*WHAT IS BEING ASKED*.
Going line by line through the records below, write out everything starting with the line containing "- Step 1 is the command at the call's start" and going on through the line containing "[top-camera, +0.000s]", exactly and inclusively. Pictures do not go in.

*STORED DATA*.

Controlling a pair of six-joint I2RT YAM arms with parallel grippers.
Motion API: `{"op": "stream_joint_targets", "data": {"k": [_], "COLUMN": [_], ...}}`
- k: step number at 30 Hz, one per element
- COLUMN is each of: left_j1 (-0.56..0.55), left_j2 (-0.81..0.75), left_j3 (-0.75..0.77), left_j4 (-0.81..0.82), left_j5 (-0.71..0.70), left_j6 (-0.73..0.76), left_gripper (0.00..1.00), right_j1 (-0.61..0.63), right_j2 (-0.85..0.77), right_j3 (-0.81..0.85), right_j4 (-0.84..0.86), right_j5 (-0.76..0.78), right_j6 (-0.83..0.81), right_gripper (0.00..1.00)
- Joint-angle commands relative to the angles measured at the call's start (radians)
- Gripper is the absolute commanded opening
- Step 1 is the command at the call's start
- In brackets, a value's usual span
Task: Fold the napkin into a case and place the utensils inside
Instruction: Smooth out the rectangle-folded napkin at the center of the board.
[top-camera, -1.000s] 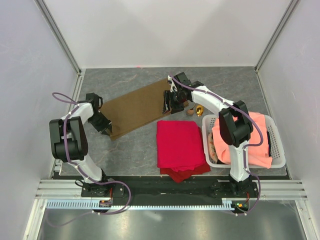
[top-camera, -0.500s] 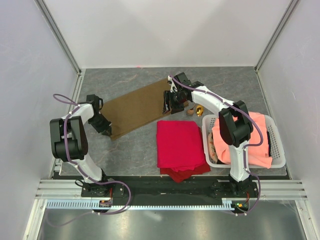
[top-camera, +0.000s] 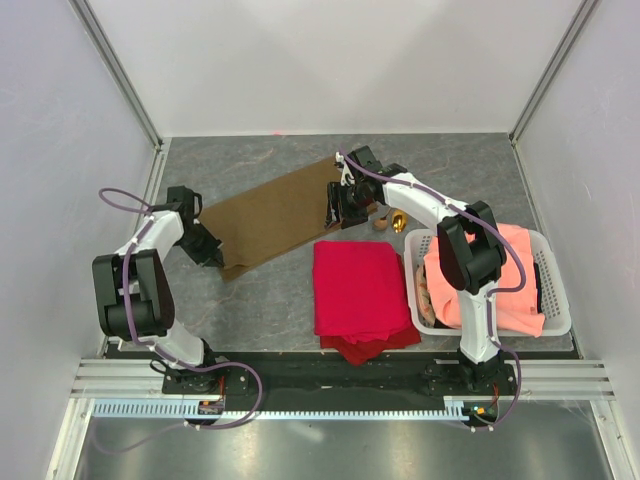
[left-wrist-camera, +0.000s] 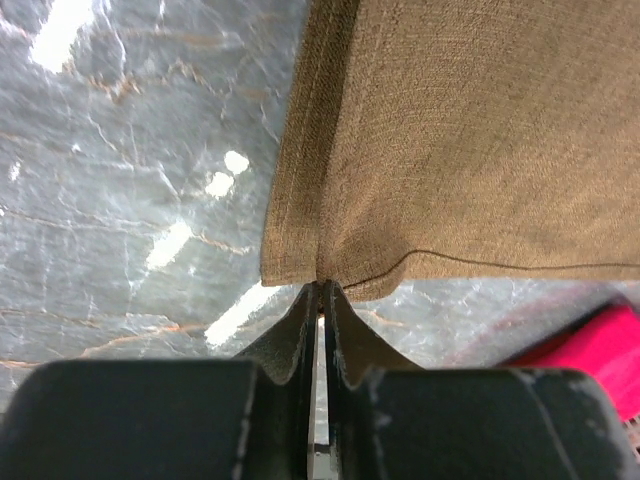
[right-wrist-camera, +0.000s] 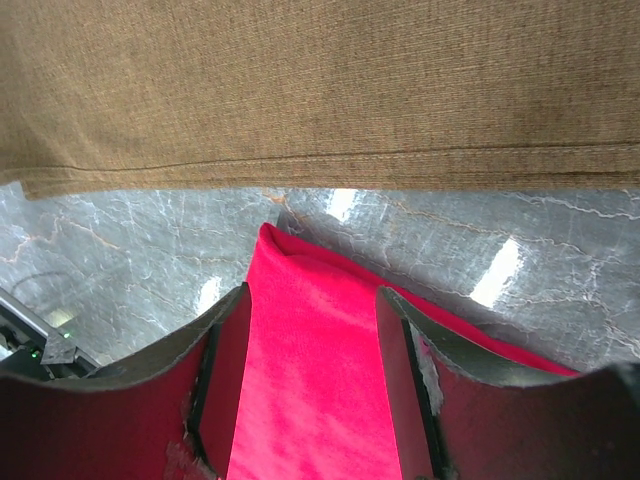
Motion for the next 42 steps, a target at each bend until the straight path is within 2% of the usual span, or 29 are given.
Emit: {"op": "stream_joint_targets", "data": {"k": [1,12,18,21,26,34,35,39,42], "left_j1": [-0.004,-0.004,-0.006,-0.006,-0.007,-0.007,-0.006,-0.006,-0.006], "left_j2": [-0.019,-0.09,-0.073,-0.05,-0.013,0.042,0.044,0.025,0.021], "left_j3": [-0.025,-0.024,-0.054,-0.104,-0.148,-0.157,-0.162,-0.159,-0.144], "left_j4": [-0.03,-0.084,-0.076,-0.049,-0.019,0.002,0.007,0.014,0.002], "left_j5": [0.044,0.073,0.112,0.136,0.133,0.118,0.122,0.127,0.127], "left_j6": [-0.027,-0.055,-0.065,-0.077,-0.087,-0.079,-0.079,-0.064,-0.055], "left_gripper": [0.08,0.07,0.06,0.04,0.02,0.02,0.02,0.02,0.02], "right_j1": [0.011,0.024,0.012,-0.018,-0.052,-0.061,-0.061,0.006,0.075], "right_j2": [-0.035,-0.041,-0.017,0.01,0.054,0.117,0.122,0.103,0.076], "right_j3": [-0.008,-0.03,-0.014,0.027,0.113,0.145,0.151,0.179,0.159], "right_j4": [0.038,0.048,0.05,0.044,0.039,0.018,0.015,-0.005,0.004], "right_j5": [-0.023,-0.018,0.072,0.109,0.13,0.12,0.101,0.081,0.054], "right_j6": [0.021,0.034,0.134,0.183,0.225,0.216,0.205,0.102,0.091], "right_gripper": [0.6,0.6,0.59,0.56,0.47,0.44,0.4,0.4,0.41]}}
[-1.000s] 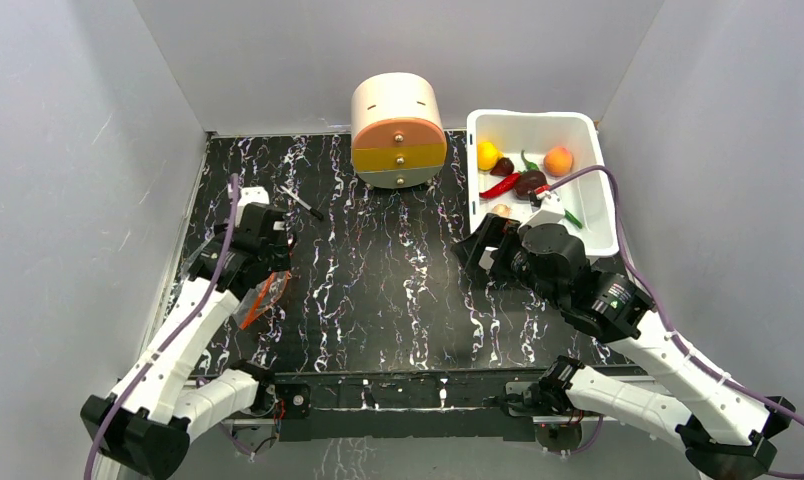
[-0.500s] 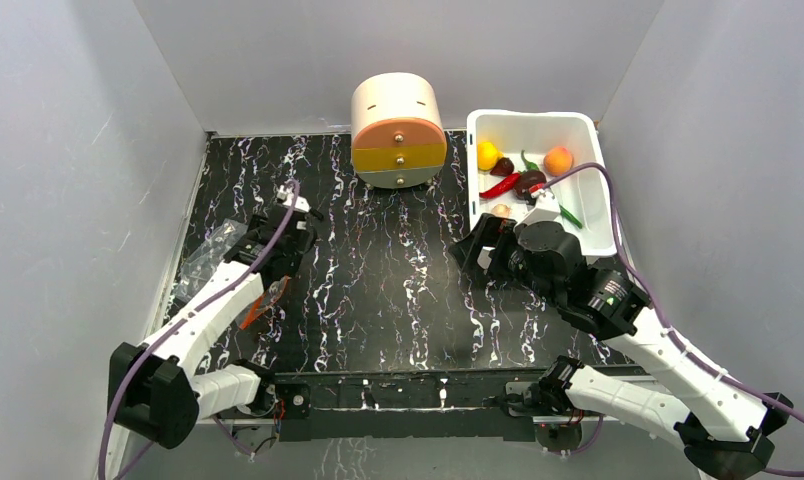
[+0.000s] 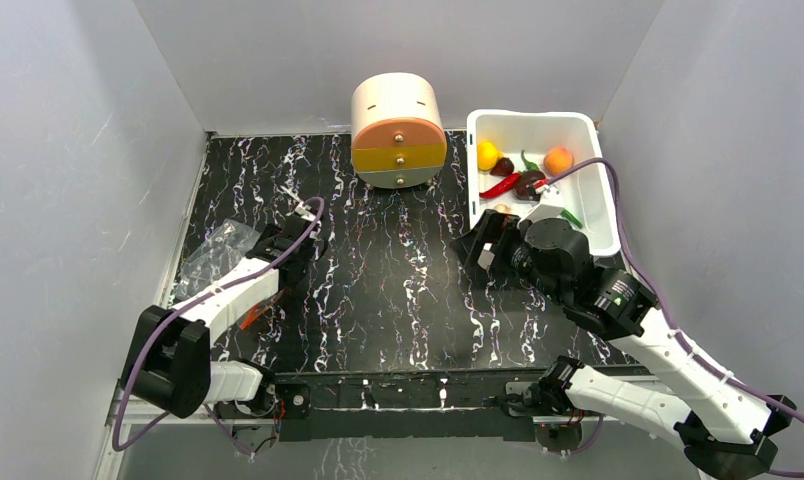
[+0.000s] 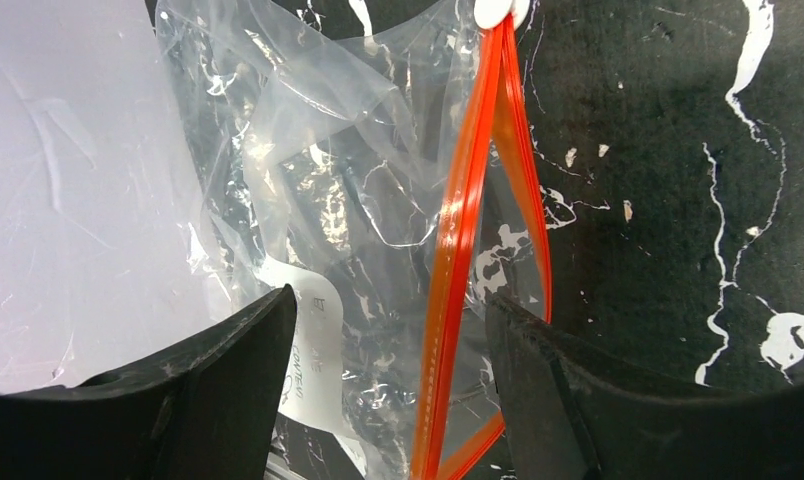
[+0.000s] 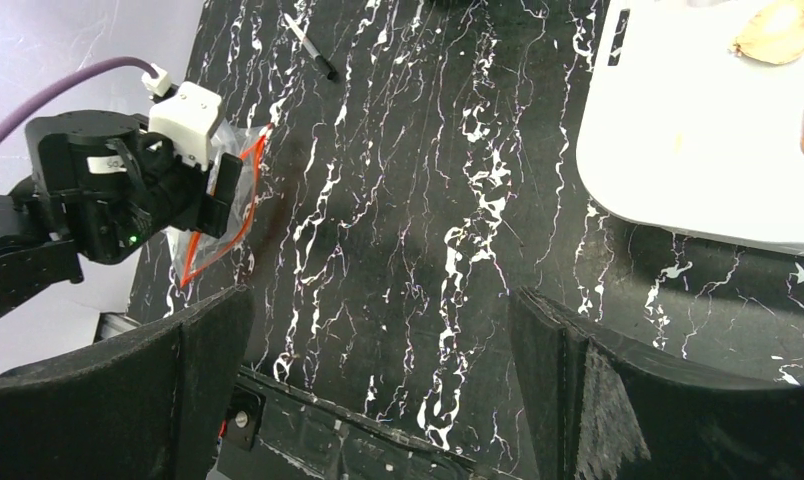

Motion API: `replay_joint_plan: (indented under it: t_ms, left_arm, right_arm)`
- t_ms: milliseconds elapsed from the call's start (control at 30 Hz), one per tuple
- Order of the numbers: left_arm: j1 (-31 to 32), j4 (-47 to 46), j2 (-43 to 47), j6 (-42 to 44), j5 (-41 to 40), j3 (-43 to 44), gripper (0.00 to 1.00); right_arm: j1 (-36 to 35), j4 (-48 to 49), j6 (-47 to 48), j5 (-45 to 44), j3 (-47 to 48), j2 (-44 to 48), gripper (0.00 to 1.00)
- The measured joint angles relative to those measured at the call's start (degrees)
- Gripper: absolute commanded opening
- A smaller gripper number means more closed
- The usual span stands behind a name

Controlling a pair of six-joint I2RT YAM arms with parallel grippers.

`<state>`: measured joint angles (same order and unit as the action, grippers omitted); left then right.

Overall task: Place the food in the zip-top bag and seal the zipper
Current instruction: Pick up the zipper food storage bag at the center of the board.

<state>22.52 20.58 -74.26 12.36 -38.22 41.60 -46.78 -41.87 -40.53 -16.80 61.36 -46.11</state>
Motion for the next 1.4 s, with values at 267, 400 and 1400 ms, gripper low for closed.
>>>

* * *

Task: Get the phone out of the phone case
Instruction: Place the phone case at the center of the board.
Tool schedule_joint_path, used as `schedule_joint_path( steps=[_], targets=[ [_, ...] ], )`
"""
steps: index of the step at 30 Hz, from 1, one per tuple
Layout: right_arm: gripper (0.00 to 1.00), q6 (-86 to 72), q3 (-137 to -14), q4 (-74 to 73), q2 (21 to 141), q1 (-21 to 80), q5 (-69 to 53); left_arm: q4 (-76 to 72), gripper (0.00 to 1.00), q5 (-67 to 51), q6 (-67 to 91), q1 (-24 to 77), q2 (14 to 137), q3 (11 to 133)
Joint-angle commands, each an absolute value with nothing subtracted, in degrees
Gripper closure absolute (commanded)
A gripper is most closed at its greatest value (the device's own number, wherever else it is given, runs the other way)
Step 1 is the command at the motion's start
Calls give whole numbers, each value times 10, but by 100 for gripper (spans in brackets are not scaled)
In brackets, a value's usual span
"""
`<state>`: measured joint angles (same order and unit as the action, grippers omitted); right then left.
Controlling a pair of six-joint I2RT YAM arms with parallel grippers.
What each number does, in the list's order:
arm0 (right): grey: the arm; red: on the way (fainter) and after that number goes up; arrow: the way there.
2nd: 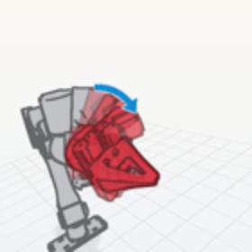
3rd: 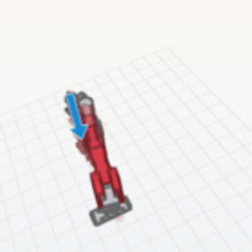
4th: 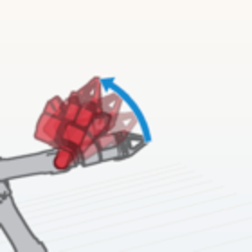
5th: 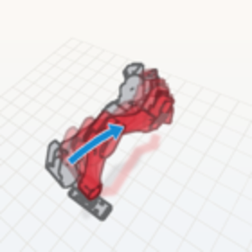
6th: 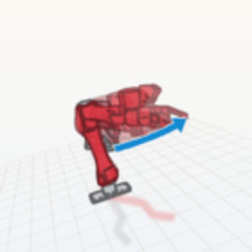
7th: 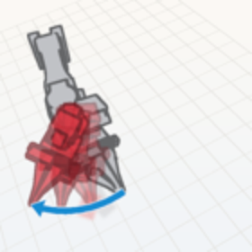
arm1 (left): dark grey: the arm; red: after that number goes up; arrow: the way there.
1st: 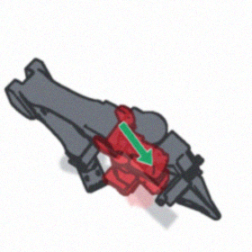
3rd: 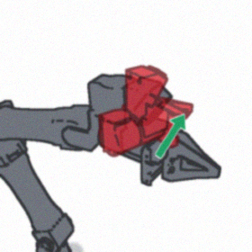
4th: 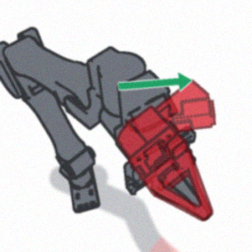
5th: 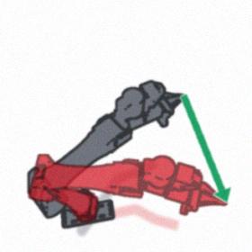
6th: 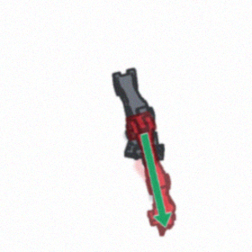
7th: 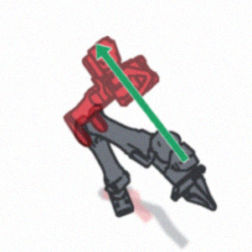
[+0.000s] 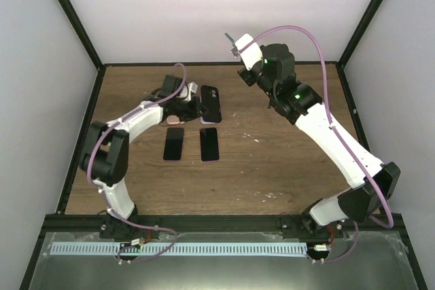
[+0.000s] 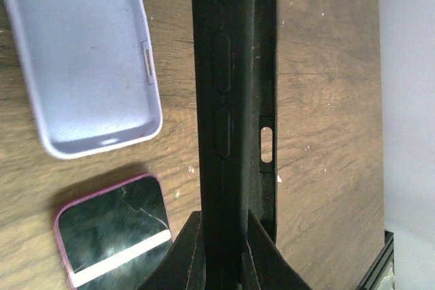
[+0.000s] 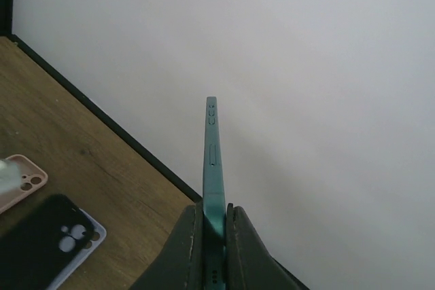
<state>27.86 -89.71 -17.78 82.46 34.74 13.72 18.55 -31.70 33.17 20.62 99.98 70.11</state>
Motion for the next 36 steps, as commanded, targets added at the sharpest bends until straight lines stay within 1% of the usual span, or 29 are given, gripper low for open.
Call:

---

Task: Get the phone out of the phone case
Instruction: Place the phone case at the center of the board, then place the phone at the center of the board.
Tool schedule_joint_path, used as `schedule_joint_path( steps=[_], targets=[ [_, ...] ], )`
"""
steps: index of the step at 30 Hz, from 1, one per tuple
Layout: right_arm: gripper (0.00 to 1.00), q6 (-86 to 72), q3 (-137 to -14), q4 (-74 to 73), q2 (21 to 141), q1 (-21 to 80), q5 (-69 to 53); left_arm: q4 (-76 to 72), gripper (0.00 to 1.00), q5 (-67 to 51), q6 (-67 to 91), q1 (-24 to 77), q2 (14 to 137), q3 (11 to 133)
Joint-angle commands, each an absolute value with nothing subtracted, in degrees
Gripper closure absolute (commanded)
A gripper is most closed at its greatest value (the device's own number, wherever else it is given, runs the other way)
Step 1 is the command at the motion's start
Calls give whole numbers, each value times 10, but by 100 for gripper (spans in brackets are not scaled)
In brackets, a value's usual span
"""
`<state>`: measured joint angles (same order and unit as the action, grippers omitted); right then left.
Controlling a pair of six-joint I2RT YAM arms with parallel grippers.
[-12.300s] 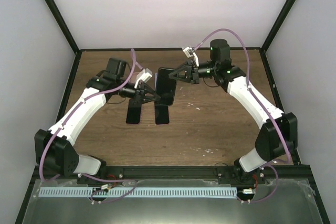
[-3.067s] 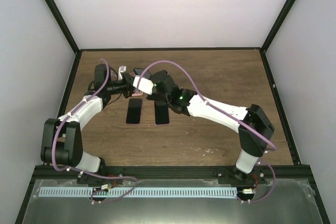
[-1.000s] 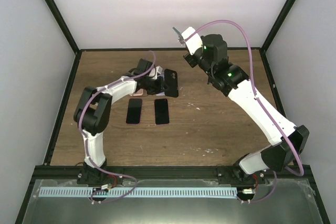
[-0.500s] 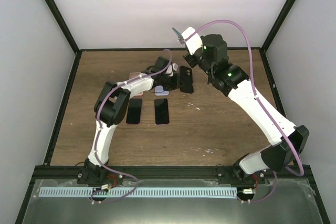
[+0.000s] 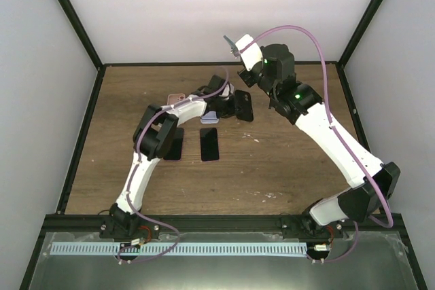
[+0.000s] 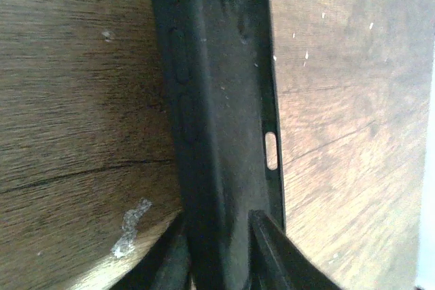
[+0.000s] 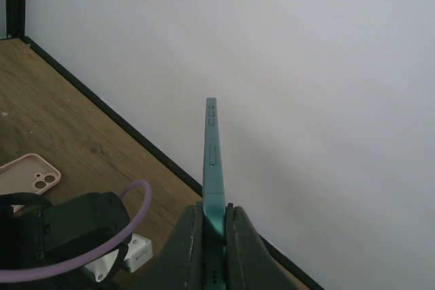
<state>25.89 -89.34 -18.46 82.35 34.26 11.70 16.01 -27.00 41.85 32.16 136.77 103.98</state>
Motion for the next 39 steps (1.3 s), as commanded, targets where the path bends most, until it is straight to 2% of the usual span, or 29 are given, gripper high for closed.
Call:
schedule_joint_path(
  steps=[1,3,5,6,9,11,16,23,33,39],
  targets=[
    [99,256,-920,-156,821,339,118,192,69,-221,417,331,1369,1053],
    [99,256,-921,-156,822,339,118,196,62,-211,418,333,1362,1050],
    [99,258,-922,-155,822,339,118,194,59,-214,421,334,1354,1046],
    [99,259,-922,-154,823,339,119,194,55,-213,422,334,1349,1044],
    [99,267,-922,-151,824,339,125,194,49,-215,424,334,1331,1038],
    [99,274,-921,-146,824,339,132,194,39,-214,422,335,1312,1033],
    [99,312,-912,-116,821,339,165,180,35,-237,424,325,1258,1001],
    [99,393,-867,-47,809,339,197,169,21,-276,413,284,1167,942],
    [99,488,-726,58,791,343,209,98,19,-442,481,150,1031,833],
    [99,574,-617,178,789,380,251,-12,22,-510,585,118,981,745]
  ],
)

*EXERCISE OUTPUT*.
- Step 1 is the command at the call's start
- In brackets, a value's usual span
Task: Fold the napkin into a case and place the utensils inside
Instruction: Smooth out the rectangle-folded napkin at the center of the board.
[top-camera, -1.000s] 
[top-camera, -0.500s] 
[top-camera, +0.000s] 

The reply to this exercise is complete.